Cameroon Business Forum10e edition Cameroon Business Forum

10e edition Cameroon Business Forum

Le lundi 18 mars 2019, Monsieur Joseph DION NGUTE, Premier Ministre, Chef du Gouvernement, a présidé les travaux de la 10ème édition du Cameroon Business Forum (CBF), principale plateforme d’échanges entre le gouvernement et le secteur privé, en vue de l’amélioration du climat des affaires. Opérationnelle depuis 2010, le CBF procède d’une volonté commune des parties prenantes, à savoir l’Etat, le secteur privé et les partenaires au développement, de promouvoir un dialogue public-privé efficient, encourager le secteur productif et accélérer l’élaboration des réformes qui améliorent le climat des affaires et favorisent les investissements locaux et étrangers au Cameroun.

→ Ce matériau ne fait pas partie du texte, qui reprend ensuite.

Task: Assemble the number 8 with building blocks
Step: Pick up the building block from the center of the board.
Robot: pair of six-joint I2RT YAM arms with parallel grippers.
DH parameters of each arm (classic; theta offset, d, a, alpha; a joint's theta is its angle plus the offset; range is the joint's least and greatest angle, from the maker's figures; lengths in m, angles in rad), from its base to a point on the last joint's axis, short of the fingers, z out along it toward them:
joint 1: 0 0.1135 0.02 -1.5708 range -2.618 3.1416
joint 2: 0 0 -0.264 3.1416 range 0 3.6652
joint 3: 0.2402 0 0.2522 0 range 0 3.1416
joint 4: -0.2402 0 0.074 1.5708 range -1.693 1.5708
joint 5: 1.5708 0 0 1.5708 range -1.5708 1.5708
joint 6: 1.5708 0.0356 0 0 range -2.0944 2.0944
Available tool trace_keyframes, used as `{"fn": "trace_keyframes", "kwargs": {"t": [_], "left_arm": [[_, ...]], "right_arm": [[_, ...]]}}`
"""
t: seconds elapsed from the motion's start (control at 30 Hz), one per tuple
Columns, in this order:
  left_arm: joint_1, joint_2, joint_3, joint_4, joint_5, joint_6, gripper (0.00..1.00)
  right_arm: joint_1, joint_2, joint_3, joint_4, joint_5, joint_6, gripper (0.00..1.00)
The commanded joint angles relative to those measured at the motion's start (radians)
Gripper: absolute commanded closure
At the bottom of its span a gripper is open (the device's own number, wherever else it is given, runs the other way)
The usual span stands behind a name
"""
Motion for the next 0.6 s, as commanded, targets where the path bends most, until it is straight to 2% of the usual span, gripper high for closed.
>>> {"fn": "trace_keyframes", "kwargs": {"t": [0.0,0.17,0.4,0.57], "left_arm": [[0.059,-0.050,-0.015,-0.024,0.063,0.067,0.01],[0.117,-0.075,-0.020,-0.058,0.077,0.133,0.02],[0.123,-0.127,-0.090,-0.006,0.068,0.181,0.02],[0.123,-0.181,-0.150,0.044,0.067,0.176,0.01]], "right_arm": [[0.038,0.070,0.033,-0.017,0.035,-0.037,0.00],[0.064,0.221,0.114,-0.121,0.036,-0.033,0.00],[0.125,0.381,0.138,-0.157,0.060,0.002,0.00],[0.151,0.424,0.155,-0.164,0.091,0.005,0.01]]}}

La responsabilité de la présentation du thème général de la rencontre est revenue à Monsieur Célestin TAWAMBA, Président du GICAM. Après avoir salué la présence du nouveau Premier Ministre pour sa première sortie à Douala et situé cette édition comme une édition de transition vers un CBF rénové et plus efficace, il est revenu sur le contexte économique difficile dans lequel il se déroule tant pour les entreprises mais également pour l’Etat. Ces deux acteurs font en effet face à la crise du Nord-Ouest / Sud-Ouest et à ses graves conséquences sur l’activité économique ainsi qu’à une pénurie sévère des devises qui induit un ralentissement important des opérations commerciales avec l’étranger.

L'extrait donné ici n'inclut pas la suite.